Nunca Amé a Mi Esposa y Siempre Se Lo Dije: La Culpa No Es de Ella — Vivimos Bien

**Diario de Javier Méndez**

Nunca quise a mi esposa y se lo confesé más de una vez. No fue culpa suya, la convivencia era tolerable, incluso cómoda.

Mi nombre es Javier Méndez, vivo en Toledo, donde el peso del pasado aún se arrastra por sus calles empedradas. Nunca amé a mi mujer, Lucía, y esas palabras se me clavaron como un puñal cada vez que se lo repetí. Ella no se lo merecía nunca montó escenas, ni me reprochó nada, siempre tierna, entregada, casi una santa. Pero mi corazón seguía helado, como el Tajo en enero. Sin amor, la vida se volvió un lento veneno.

Cada mañana despertaba con la misma idea: marcharme. Soñaba con una mujer que encendiera algo en mí, que me dejara sin aliento. Pero el destino me jugó una mala pasada y lo trastocó todo. Lucía era cómoda como un sillón viejo. La casa brillaba bajo su mano, su belleza llamaba miradas, y mis amigos murmuraban: “¿Dónde la encontraste, afortunado?” Ni yo mismo entendía su lealtad. Un hombre corriente, sin mérito alguno, y ella me adoraba como si fuera su mundo. ¿Cómo era posible?

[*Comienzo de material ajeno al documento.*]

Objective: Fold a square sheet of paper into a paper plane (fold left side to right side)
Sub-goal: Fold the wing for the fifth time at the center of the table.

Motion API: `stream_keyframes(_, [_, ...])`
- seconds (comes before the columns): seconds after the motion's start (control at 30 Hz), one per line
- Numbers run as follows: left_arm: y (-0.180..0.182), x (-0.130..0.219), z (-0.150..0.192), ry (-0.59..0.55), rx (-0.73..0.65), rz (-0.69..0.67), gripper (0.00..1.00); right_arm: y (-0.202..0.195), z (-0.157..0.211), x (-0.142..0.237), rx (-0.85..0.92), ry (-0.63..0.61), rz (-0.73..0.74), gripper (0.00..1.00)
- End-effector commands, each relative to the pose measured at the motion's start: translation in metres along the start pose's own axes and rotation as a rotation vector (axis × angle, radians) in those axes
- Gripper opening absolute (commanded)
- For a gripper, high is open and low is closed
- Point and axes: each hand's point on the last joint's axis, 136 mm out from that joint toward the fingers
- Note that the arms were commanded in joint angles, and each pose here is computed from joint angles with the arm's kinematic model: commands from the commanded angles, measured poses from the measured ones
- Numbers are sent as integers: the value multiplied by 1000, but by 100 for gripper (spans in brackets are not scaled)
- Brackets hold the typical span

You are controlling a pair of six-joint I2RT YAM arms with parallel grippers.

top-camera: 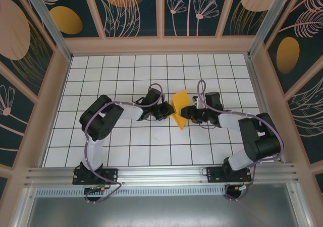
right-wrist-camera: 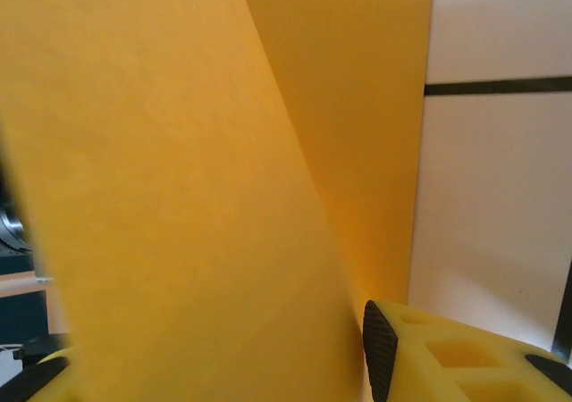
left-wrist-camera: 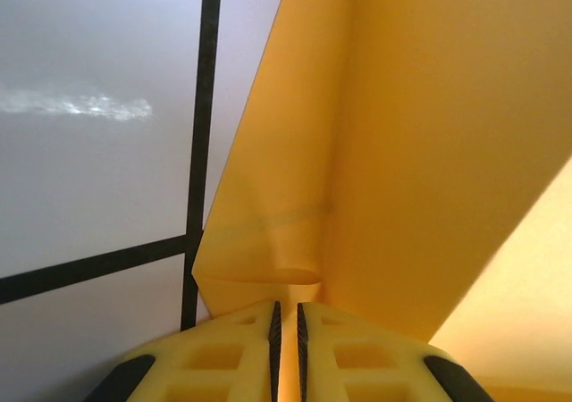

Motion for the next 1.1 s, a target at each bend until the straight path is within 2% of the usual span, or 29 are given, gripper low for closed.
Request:
stream_keyframes(0.0, [16, -5, 0, -10, 30, -27, 16, -3, 4, -5, -25, 25, 23, 48])
stream_keyframes(0.6, [21, -6, 1, -7, 36, -49, 15, -6, 19, -27, -60, 130, 62, 39])
stream_keyframes(0.8, [22, -6, 2, -6, 37, -52, 15, -6, 21, -30, -62, 142, 78, 32])
stream_keyframes(1.07, [24, -6, 2, -9, 35, -56, 15, -12, 24, -37, -72, 162, 115, 31])
Point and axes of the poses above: each hand's point on the last joint's axis, 136 mm out from that joint toward the fingers, its own x axis back along the fingers, its own y axis along the line the jaws close on, z = x × y, and after that the axes turned 6 degrees about -x, right-handed
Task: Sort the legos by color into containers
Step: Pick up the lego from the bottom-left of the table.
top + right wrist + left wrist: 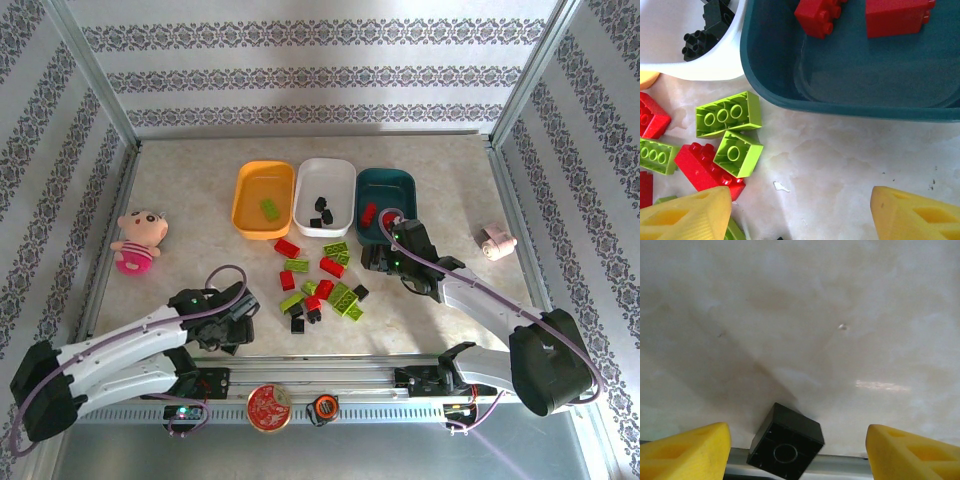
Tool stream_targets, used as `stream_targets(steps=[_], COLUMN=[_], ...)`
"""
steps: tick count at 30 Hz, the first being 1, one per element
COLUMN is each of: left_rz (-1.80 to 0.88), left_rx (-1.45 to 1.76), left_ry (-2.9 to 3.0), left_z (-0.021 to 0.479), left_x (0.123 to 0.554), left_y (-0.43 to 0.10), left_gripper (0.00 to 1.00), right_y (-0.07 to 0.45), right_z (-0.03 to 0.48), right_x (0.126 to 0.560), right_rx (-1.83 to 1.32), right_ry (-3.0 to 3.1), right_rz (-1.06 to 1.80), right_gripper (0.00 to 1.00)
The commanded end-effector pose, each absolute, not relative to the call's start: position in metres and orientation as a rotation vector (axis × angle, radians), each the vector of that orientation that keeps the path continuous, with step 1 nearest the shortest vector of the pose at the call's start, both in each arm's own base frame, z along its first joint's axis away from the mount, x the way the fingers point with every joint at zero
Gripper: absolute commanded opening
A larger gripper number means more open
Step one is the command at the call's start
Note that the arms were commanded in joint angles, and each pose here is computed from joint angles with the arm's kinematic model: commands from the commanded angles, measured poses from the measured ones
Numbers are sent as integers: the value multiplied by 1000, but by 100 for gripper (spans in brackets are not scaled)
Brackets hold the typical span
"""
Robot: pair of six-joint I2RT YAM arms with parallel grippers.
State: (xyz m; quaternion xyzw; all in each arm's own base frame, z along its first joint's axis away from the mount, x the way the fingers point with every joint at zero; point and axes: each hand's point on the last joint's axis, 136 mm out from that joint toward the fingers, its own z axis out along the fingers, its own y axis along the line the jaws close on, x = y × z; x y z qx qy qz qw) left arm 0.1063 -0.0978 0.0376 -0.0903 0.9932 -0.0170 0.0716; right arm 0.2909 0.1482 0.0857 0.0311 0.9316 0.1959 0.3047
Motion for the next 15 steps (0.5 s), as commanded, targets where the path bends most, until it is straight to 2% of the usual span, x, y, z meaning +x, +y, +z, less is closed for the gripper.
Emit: stream_targets(steps=[1, 4, 15], left_rz=[-48, -55, -93], left_rx=[-261, -234, -177], left_ry=[3028, 3038, 3036], left_z=[21, 14, 8], left_x=[98, 99, 103], left_y=[-102, -108, -119], left_gripper=[71, 69, 32], right_y=[149, 148, 146], right_z=[86, 88, 87], right_x=[289, 290, 290], right_rx=[93, 95, 104], right_ry=[2459, 2453, 2453], right_rz=[539, 537, 534], right_gripper=[74, 74, 74])
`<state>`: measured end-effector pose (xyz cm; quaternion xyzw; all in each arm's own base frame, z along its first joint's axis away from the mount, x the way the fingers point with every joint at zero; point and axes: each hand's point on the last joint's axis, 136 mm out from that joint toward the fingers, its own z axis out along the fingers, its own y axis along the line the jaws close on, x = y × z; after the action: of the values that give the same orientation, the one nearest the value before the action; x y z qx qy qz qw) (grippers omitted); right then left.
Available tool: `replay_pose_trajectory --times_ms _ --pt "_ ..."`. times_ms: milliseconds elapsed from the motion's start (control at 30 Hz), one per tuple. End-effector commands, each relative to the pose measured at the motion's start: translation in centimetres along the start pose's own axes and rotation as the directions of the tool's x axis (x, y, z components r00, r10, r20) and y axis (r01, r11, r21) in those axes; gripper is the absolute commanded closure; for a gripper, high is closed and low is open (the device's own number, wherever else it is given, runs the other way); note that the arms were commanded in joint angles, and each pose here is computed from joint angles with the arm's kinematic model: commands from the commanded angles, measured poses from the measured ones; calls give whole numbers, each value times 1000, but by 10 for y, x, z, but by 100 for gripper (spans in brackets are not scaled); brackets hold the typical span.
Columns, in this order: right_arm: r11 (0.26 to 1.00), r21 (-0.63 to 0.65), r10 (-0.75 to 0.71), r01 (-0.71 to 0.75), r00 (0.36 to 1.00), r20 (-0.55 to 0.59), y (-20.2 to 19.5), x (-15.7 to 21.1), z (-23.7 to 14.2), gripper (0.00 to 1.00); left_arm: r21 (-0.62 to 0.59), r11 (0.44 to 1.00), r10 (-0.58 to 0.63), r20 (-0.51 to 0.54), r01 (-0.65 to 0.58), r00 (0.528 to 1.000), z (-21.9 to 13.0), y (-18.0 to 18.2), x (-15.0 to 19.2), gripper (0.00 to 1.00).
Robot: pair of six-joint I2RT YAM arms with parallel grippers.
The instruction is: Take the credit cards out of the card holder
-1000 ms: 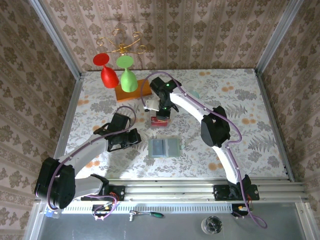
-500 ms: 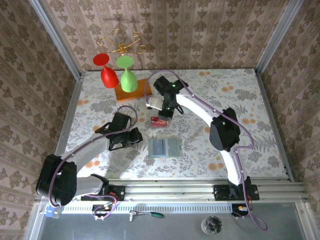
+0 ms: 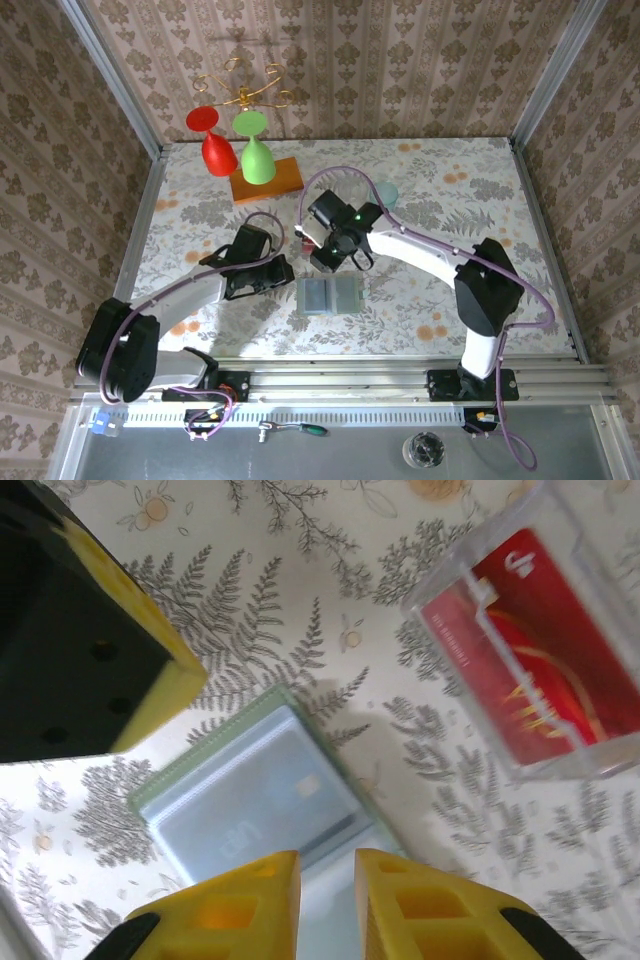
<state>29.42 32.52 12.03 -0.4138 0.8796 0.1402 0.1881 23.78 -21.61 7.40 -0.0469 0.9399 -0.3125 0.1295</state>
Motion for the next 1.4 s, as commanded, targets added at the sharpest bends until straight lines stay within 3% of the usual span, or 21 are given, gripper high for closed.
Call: replay_pose_trajectory --times_ms 0,167,333,1100,1367 --pt "985 4 169 -170 982 90 6 -4 -13 76 -9 1000 -10 -19 10 1000 6 2 9 91" --pt "953 -54 302 -297 945 123 18 11 -10 74 -15 1000 -9 -32 8 999 9 5 16 91" --pt "903 -102 426 -418 902 71 27 30 3 71 -20 1000 -7 -54 6 999 13 6 23 91" --pt "801 -128 593 -585 804 38 40 51 26 72 -63 998 -6 -119 -1 993 33 17 37 92" --pt "756 -171 644 -632 765 17 46 47 37 67 -78 997 -9 -127 -1 992 34 23 41 92"
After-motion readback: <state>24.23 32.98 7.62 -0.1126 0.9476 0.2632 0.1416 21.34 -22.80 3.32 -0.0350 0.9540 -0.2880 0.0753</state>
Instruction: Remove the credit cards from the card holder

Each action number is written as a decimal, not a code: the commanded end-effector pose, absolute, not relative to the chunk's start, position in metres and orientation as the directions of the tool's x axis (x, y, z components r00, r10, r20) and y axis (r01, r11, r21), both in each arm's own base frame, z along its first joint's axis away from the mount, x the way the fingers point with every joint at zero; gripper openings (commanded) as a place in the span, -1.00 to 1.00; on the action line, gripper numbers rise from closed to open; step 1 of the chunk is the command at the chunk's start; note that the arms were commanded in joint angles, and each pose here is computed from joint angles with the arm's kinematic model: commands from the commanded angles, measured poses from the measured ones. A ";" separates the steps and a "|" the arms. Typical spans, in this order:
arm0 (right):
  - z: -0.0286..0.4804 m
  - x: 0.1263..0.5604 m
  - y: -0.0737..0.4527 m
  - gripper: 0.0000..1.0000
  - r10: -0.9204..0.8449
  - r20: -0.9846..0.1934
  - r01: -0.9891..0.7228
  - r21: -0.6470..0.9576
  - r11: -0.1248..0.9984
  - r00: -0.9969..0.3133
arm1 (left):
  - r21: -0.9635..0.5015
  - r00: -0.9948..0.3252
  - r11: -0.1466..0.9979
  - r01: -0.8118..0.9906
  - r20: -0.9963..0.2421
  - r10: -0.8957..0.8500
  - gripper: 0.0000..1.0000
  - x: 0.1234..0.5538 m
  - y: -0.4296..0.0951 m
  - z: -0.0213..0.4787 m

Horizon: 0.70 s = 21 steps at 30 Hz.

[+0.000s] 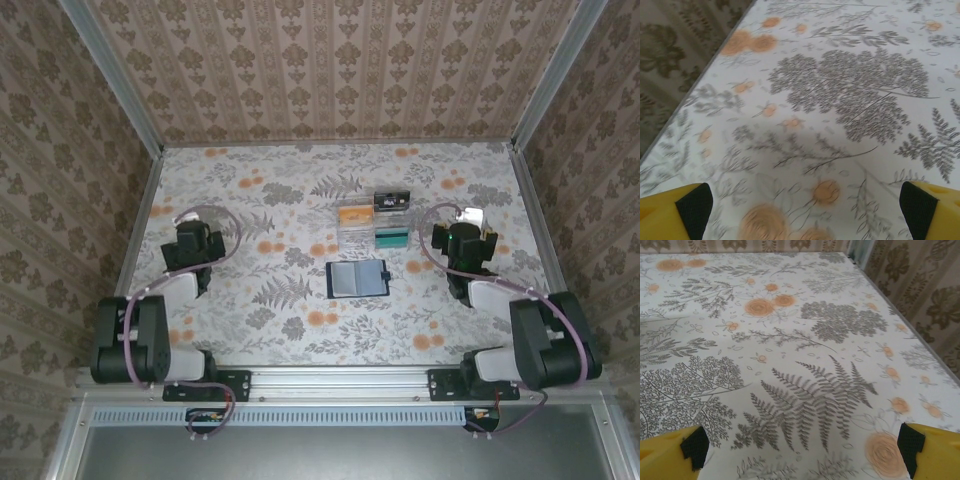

Su amor me ahogaba. Peor aún era imaginarla con otro. Alguien más exitoso, más guapo, con más dinero alguien que valorara lo que yo desdeñaba. La imagen de ella en brazos ajenos me enloquecía. Era mía, aunque nunca la quise. Ese egoísmo me devoraba, más fuerte que la razón. ¿Puede vivirse una vida entera junto a quien no se ama? Creí que sí, pero mentía. Una tormenta crecía dentro de mí.

“Se lo diré mañana,” decidí al acostarme. Por la mañana, con el café humeante, reuní valor. “Lucía, siéntate, hay que hablar,” dije, clavando la mirada en sus ojos serenos. “Dime, cariño, ¿qué pasa?” respondió, su voz dulce como siempre. “Imagina que nos divorciamos. Que me voy, vivimos separados” Ella rió, como si fuera una broma: “¡Qué cosas dices! ¿Estás jugando?” “En serio, escucha,” corté seco. “Bueno, supongamos. ¿Y entonces?” preguntó, aún sonriente. “Dime la verdad: si me voy, ¿encontrarás a otro?” Se quedó inmóvil. “Javier, ¿qué te pasa? ¿Por qué piensas eso?” su voz tembló levemente. “Porque no te quiero, nunca lo hice,” solté, como un golpe.

Lucía palideció. “¿Qué? No entiendo. ¿Estás bien?” “Quiero irme, pero la idea de verte con otro me hace perder la cabeza,” confesé, la voz quebrada. Calló un instante, luego, con una calma que me hirió, respondió: “No habrá nadie mejor que tú, no te preocupes. Vete, me quedaré sola.” “¿Lo prometes?” escapó de mis labios. “Claro,” asintió, sin apartar la vista. “Pero ¿adónde iré?” titubeé. “¿No tienes dónde estar?” preguntó, sorprendida. “No, siempre estuvimos juntos. Parece que me tocará quedarme cerca,” musité, sintiendo el suelo ceder. “Tranquilo,” dijo Lucía. “Tras el divorcio, vendemos el piso y buscamos dos más pequeños.” “¿En serio? No esperaba ¿Por qué?” balbuceé, confundido. “Porque te quiero. Cuando se ama, no se ata con cadenas,” sus palabras resonaron como un juicio.

Pasaron meses. Nos divorciamos. Luego llegaron los rumores: Lucía mintió. Encontró a otro alto, seguro, de sonrisa fácil. El piso que heredó de su abuela ni lo mencionó. Me quedé sin nada sin hogar, sin familia, sin fe en nadie. La traición me alcanzó como una puñalada, y aún oigo su voz: “Me quedaré sola.” Mentira. Fría, calculadora, y yo, como un necio, le creí.

¿Cómo confiar ahora? No lo sé. Mi vida con ella era cómoda, pero vacía, y ahora ni eso tengo. Estoy en una habitación alquilada, mirando la pared, reviviendo aquella charla. Su calma, sus palabras todo fue una farsa. Mis amigos dicen: “La culpa es tuya, Javier, ¿qué esperabas?” Y tienen razón. No la amaba, pero quise atarla, como si fuera un objeto. Y ella se fue, dejándome en la soledad que tanto temía. Quizá sea mi penitencia por el hielo, por el egoísmo, por no ver su corazón. Ahora estoy solo, y el silencio duele más que su ausencia. ¿Qué pensarán de mí? Ni siquiera sé quién fue más tonto ella o yo.